Why do I have to use a proxy IP?

A lot of sites are loadedFlow Fingerprint Identification SystemIt's like the security door of a supermarket. You use an IP to access repeatedly, equivalent to the same person half an hour in and out of the supermarket 20 times, the security guards do not stare at you to stare at who? ipipgo's proxy pool have8 million + dynamic IPsThis is equivalent to preparing numerous "vests" for you, so that the site can not distinguish who is who.

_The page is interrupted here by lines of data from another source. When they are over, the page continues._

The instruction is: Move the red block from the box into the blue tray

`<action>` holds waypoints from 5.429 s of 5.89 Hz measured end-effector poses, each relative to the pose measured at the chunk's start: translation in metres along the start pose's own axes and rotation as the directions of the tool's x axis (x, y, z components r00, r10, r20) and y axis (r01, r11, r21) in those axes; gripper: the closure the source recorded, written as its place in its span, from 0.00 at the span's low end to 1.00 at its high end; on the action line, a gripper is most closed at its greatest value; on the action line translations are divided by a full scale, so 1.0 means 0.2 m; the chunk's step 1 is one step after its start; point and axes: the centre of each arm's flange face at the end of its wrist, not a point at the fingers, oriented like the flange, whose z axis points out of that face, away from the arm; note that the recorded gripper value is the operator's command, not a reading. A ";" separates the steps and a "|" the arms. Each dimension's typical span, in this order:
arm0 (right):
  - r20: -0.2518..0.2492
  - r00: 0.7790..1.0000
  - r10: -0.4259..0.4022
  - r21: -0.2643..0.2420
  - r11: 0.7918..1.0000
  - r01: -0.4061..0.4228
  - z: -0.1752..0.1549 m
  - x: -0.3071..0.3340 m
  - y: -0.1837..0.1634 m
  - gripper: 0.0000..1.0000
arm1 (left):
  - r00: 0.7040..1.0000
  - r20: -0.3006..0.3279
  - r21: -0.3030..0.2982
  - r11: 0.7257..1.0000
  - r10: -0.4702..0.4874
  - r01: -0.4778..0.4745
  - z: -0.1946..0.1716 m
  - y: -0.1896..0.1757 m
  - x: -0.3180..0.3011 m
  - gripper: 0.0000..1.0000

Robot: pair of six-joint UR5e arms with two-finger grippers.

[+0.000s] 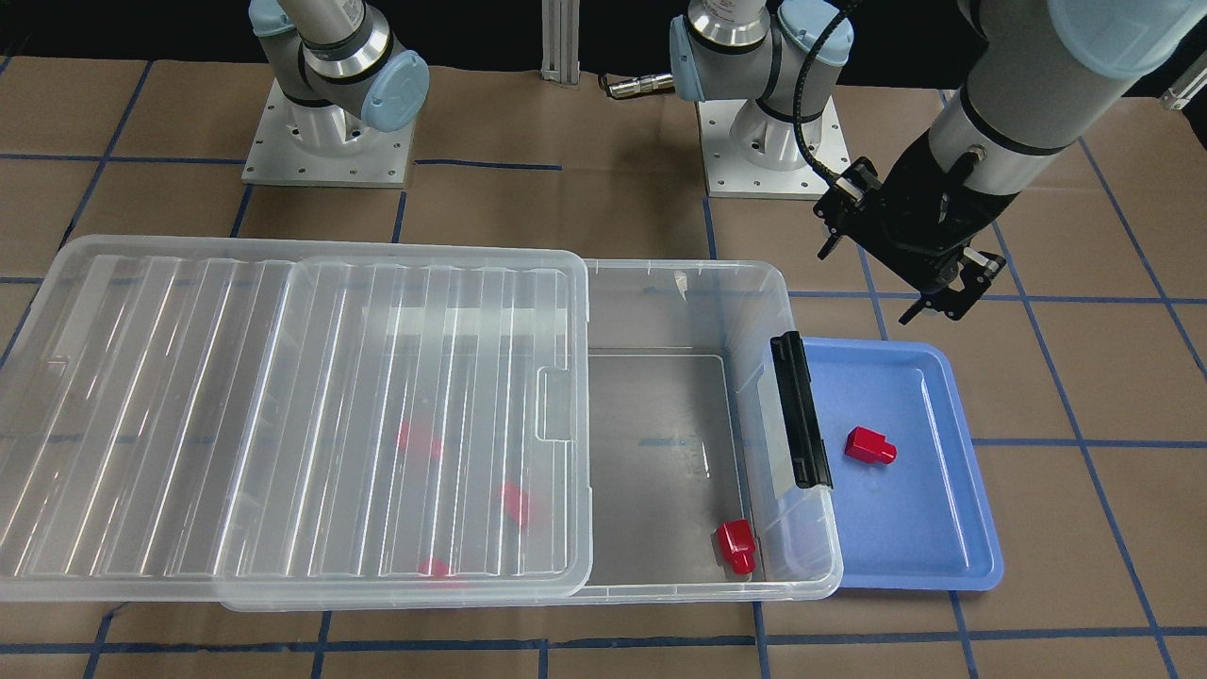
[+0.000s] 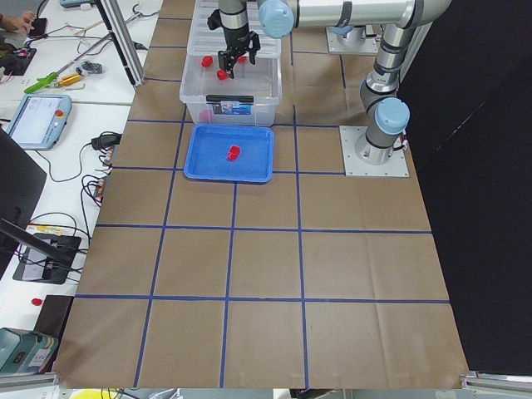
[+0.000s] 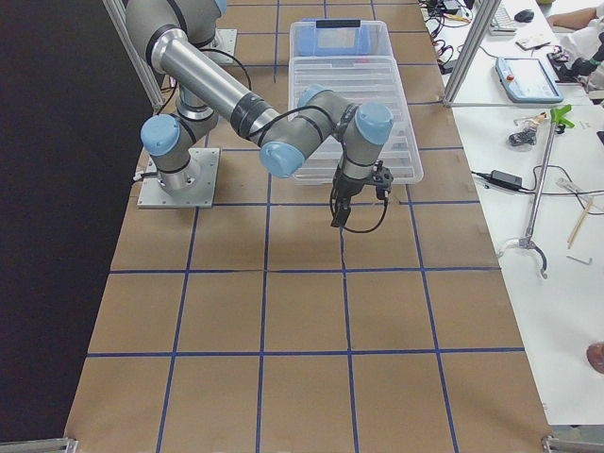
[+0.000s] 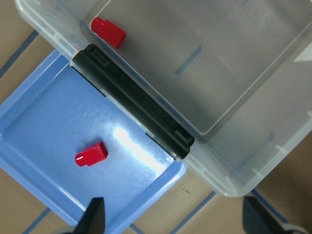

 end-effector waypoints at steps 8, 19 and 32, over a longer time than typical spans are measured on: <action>0.022 0.997 0.073 -0.023 0.997 -0.072 0.04 -0.31 0.15 0.00 | 0.756 0.007 0.079 0.754 -0.655 0.652 -0.17 -0.03 0.33 0.01; 0.135 0.990 0.034 -0.006 0.999 -0.033 0.05 -0.99 0.12 0.00 | 0.756 0.007 0.078 0.754 -0.655 0.652 -0.18 -0.03 0.33 0.01; 0.123 0.990 0.067 0.018 0.997 -0.070 -1.00 -1.75 0.40 0.00 | 0.756 0.007 0.075 0.754 -0.655 0.652 -0.18 -0.02 0.34 0.01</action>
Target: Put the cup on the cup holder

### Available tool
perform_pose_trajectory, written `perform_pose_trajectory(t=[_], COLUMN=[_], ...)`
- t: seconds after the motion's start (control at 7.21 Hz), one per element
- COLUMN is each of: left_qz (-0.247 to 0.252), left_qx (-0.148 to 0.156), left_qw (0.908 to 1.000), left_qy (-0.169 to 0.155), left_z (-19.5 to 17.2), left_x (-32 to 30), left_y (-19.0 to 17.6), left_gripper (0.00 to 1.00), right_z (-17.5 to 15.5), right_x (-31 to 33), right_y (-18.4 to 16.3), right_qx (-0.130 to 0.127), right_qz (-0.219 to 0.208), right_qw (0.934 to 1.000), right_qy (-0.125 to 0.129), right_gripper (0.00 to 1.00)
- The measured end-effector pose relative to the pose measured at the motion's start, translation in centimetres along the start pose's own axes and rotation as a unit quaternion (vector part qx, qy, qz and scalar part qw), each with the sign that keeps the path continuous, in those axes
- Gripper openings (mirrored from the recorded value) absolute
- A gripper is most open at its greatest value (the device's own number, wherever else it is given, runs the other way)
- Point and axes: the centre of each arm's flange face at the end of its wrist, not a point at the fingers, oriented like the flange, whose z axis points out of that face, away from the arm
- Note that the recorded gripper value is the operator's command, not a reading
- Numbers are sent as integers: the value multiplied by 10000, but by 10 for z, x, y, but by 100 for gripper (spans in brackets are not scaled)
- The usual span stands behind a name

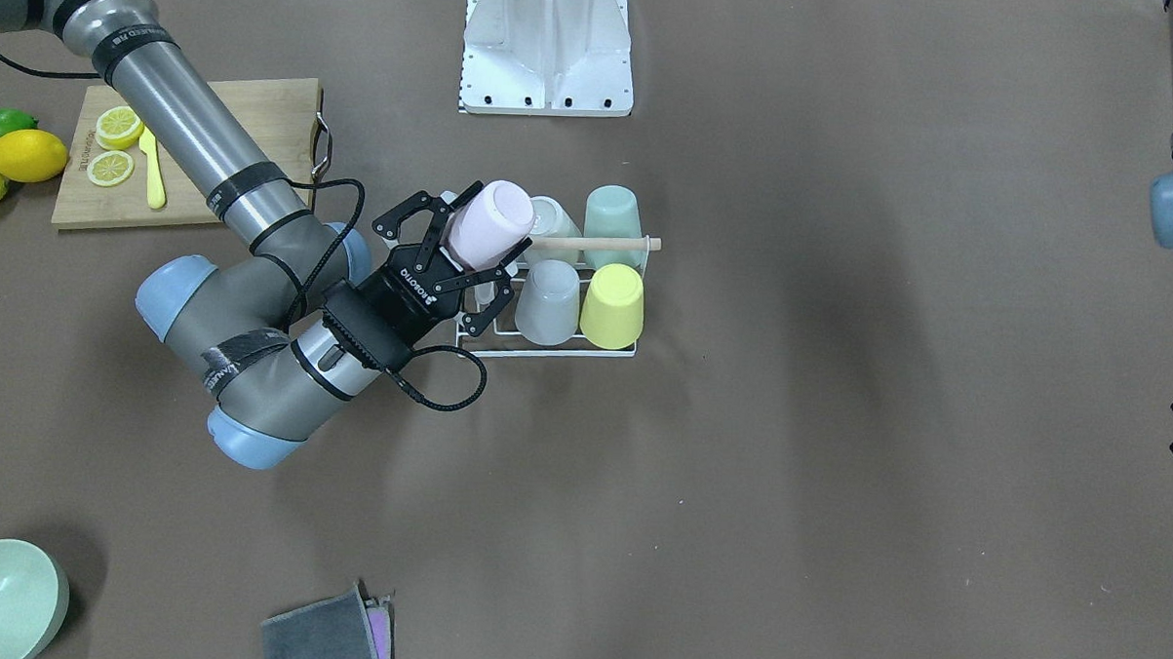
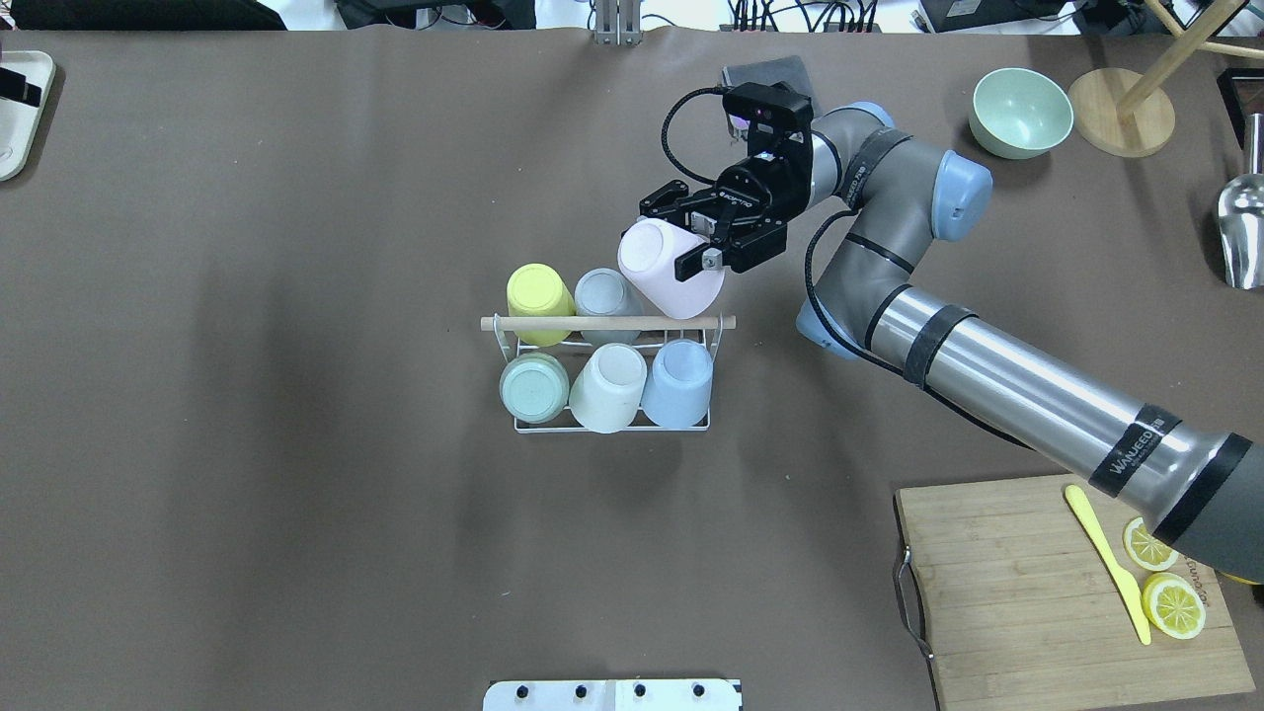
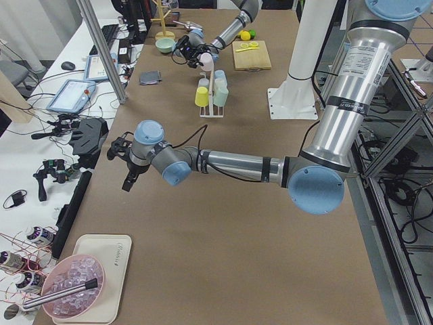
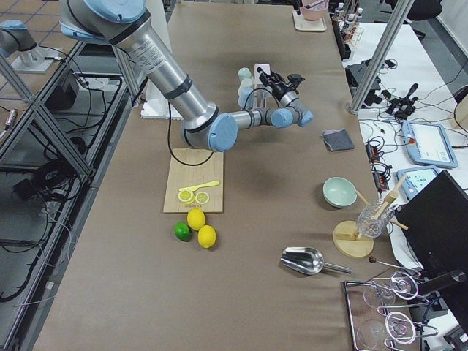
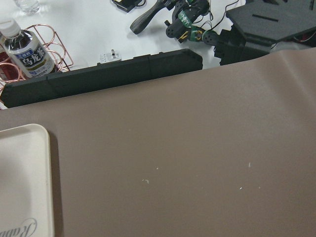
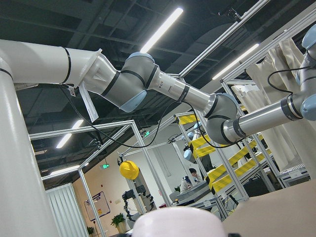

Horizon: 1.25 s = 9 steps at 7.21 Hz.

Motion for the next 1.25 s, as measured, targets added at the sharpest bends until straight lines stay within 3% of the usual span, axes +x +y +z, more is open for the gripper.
perform_pose_trajectory(t=[0.55,0.97,1.25], left_qz=[-275,-874,-1001], left_qx=[-827,-1530,-1740], left_qw=[9956,9841,9794], left_qy=[333,243,219], left_z=[-33,-21,-18], left_x=[-86,-119,-128], left_y=[40,90,112], left_gripper=[98,98,98], right_z=[9,6,2], right_x=[7,8,8], right_y=[0,1,4], right_qx=[8,9,12], right_qz=[-56,-33,-11], right_qw=[10000,10000,10000], right_qy=[-42,-6,30], right_gripper=[36,36,36])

take No need for an agent. Proxy with ipipgo
Number of requests per day ≤500 times ≥ 50,000 times
probability of IP blocking 80% and above <3%

Real-world makeover: putting IP armor on curl

Take the script that was just blocked and remodel it in three key steps:


// Get the proxy from ipipgo (be careful to replace your own API key)
$proxy = file_get_contents("https://api.ipipgo.com/getproxy?key=你的密钥");

// Configure the curl proxy parameters
curl_setopt($ch, CURLOPT_PROXY, $proxy);
curl_setopt($ch, CURLOPT_PROXYTYPE, CURLPROXY_HTTP); curl_setopt($ch, CURLOPT_PROXYTYPE, CURLPROXY_HTTP)
curl_setopt($ch, CURLOPT_CONNECTTIMEOUT, 10);

// Important! Remember to add an error retry
if(curl_errno($ch)){
    $proxy = file_get_contents("https://api.ipipgo.com/report?proxy=".$proxy); // Report the failed IP.
    // Retrieve proxy to continue execution...
}

Watch out for potholes:Don't try to save trouble by writing the proxy IP to death in the code, make sure to use dynamic acquisition. ipipgo's API supports filtering IPs by region and carrier, you can use this function if you do cross-border collection.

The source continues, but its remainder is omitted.